### [PROBLEM]
All lines containing the string "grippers" must be copied from the entries.

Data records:
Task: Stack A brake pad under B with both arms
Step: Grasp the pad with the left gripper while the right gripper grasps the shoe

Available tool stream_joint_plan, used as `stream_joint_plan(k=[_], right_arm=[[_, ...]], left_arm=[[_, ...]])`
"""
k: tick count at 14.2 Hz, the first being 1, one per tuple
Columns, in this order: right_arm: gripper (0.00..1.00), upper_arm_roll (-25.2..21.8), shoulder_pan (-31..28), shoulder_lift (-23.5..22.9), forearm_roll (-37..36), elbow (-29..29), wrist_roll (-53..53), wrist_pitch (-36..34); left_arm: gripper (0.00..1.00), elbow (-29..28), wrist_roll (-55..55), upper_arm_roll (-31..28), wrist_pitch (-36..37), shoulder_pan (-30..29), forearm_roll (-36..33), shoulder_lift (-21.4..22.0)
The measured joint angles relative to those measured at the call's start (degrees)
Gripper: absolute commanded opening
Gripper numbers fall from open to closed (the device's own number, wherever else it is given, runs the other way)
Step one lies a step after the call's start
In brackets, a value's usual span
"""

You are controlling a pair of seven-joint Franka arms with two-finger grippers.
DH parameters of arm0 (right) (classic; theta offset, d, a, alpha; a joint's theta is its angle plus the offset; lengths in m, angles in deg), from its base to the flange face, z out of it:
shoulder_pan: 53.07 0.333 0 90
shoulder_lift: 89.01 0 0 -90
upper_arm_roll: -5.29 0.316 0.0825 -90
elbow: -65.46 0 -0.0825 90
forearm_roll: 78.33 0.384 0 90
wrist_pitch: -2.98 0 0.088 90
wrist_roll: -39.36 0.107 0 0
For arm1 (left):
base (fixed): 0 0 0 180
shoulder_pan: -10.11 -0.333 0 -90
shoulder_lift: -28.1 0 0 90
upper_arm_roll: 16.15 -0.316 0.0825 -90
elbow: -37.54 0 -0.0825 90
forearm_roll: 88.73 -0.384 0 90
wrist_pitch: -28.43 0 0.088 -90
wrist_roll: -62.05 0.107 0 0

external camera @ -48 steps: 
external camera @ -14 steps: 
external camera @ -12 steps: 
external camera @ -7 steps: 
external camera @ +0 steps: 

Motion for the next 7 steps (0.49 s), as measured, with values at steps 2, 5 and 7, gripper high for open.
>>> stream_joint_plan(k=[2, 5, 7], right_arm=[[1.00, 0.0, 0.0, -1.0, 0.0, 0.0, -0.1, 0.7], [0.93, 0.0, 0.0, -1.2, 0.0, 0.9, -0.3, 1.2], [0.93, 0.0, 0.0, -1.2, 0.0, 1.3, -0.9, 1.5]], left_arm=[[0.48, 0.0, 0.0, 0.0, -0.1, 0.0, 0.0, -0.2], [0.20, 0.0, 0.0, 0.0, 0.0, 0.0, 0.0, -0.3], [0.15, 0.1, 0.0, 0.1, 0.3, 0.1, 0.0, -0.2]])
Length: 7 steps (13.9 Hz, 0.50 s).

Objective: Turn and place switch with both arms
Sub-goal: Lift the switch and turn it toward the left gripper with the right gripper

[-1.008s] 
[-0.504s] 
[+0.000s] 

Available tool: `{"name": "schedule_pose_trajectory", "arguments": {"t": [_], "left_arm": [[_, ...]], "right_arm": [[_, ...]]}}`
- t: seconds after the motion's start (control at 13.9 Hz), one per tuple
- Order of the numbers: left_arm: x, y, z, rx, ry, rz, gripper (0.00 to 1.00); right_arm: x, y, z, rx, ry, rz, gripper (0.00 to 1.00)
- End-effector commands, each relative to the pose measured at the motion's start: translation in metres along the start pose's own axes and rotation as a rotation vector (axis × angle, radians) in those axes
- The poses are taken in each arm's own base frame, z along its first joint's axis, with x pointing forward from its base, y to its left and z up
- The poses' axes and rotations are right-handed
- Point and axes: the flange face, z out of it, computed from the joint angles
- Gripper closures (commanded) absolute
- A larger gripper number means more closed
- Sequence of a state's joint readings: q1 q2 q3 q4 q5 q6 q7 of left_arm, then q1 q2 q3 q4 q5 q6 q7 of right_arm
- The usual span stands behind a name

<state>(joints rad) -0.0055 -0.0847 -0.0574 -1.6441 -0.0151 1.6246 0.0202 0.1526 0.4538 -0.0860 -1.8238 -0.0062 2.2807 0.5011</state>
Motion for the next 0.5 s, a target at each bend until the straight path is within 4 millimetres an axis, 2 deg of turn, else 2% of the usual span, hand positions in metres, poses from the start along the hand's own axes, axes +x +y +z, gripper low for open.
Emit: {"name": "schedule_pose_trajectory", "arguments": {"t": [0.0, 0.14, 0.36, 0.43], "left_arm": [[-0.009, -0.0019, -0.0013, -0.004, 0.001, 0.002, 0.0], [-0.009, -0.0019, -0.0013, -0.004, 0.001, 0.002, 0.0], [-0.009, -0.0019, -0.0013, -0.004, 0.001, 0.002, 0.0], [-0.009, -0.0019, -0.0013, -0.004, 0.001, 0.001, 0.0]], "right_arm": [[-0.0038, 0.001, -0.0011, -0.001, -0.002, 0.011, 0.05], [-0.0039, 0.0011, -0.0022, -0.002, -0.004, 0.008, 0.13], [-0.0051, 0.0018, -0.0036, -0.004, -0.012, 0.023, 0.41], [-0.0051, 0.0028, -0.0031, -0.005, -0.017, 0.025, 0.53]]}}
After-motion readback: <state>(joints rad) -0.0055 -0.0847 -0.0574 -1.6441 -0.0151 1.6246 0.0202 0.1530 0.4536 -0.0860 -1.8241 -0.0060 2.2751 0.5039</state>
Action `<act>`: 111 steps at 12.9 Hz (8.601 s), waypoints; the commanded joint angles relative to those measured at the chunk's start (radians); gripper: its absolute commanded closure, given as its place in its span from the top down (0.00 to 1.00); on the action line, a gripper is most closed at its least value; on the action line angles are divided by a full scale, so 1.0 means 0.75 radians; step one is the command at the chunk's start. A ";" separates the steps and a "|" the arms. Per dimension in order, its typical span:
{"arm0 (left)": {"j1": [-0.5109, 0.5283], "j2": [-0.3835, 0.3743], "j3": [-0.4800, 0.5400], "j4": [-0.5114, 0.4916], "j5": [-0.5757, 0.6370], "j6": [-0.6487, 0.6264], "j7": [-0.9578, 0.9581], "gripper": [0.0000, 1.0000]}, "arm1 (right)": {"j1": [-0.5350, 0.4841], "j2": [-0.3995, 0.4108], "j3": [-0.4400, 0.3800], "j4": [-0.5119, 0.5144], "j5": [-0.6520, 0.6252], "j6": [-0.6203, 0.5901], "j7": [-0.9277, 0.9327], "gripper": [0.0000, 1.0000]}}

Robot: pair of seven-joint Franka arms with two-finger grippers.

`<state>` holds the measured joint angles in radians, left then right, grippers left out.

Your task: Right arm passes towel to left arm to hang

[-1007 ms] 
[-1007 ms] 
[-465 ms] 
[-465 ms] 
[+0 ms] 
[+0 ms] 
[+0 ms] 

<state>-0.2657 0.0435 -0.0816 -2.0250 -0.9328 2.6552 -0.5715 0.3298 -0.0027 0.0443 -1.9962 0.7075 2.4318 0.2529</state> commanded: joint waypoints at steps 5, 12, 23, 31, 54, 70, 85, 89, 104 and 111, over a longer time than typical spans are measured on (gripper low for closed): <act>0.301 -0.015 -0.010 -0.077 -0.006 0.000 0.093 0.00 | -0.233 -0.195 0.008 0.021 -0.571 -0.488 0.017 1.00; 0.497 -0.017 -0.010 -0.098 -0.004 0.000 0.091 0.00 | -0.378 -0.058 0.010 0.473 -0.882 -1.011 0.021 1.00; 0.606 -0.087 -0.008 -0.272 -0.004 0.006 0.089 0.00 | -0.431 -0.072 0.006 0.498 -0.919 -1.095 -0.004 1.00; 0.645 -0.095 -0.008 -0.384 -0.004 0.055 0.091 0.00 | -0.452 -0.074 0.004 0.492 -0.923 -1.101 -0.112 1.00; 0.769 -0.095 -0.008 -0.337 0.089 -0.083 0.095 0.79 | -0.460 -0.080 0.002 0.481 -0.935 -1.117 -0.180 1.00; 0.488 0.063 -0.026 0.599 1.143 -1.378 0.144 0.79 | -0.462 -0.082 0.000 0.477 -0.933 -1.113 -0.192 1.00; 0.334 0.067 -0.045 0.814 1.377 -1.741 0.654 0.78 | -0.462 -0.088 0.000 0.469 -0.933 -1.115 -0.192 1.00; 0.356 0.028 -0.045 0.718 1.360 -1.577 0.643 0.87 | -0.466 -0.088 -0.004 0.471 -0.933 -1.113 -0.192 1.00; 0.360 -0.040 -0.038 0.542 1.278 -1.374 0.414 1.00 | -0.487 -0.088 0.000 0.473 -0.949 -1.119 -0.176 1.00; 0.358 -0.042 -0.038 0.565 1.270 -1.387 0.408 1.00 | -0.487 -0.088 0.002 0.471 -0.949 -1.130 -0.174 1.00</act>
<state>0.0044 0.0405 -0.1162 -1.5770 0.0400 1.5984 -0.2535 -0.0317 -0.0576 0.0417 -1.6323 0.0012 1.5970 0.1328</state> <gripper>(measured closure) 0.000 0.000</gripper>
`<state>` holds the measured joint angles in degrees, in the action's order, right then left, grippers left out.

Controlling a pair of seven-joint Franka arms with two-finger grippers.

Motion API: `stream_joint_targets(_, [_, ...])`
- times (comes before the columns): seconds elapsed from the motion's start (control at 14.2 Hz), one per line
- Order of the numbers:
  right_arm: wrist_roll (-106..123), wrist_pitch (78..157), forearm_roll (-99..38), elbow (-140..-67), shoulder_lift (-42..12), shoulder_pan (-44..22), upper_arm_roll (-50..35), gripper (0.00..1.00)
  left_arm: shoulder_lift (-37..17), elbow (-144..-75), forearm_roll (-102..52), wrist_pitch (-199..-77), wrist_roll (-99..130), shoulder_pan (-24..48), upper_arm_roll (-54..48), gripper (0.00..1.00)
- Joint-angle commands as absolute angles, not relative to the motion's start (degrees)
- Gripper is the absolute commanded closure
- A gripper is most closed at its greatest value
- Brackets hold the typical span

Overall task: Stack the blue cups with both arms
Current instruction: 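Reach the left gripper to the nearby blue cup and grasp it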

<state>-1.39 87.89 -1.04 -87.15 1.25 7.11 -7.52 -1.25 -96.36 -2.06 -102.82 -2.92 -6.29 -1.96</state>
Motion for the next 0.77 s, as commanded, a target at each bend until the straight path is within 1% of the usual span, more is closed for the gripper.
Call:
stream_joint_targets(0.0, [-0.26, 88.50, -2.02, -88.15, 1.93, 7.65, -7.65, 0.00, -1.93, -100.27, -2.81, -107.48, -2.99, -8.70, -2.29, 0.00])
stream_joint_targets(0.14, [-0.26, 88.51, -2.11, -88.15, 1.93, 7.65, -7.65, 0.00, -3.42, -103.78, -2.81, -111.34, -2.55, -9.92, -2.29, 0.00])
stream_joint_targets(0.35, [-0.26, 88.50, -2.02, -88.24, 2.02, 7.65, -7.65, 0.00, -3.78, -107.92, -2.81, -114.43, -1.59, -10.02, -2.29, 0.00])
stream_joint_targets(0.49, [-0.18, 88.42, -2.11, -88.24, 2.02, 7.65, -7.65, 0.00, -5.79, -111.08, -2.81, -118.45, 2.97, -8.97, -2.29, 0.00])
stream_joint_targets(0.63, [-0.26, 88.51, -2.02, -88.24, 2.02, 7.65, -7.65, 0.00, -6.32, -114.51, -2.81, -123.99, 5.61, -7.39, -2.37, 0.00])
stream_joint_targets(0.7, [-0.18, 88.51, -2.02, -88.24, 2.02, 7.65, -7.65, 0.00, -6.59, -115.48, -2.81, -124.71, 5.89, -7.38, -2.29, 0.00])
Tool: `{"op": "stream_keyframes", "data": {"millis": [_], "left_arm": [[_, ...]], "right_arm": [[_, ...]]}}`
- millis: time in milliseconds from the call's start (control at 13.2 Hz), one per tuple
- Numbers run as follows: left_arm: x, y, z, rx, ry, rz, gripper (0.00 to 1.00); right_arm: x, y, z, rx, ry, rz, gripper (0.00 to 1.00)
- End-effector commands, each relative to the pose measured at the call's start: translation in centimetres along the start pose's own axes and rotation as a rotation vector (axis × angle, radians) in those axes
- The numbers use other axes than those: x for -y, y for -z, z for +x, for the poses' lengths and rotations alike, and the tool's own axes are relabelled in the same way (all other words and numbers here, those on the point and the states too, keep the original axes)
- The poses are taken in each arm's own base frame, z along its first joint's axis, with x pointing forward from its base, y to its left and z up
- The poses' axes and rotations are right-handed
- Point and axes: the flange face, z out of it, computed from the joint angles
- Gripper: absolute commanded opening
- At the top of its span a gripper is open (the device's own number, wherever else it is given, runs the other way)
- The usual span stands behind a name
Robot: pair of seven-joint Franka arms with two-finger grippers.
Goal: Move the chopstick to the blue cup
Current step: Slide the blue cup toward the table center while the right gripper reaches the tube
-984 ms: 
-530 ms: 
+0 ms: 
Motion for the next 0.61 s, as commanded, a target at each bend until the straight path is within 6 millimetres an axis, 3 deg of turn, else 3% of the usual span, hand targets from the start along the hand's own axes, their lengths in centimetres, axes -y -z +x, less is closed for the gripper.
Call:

### [SOLUTION]
You are controlling a pair of seven-joint Franka arms with two-finger grippers.
Robot: pair of seven-joint Franka arms with two-finger grippers.
`<state>` holds the measured joint angles in radians, left then right, grippers left out.
`<state>` holds the measured joint angles in degrees, in the action's order, right then left, grippers left out.
Controlling a pair of seven-joint Franka arms with two-finger grippers.
Robot: pair of seven-joint Franka arms with two-finger grippers.

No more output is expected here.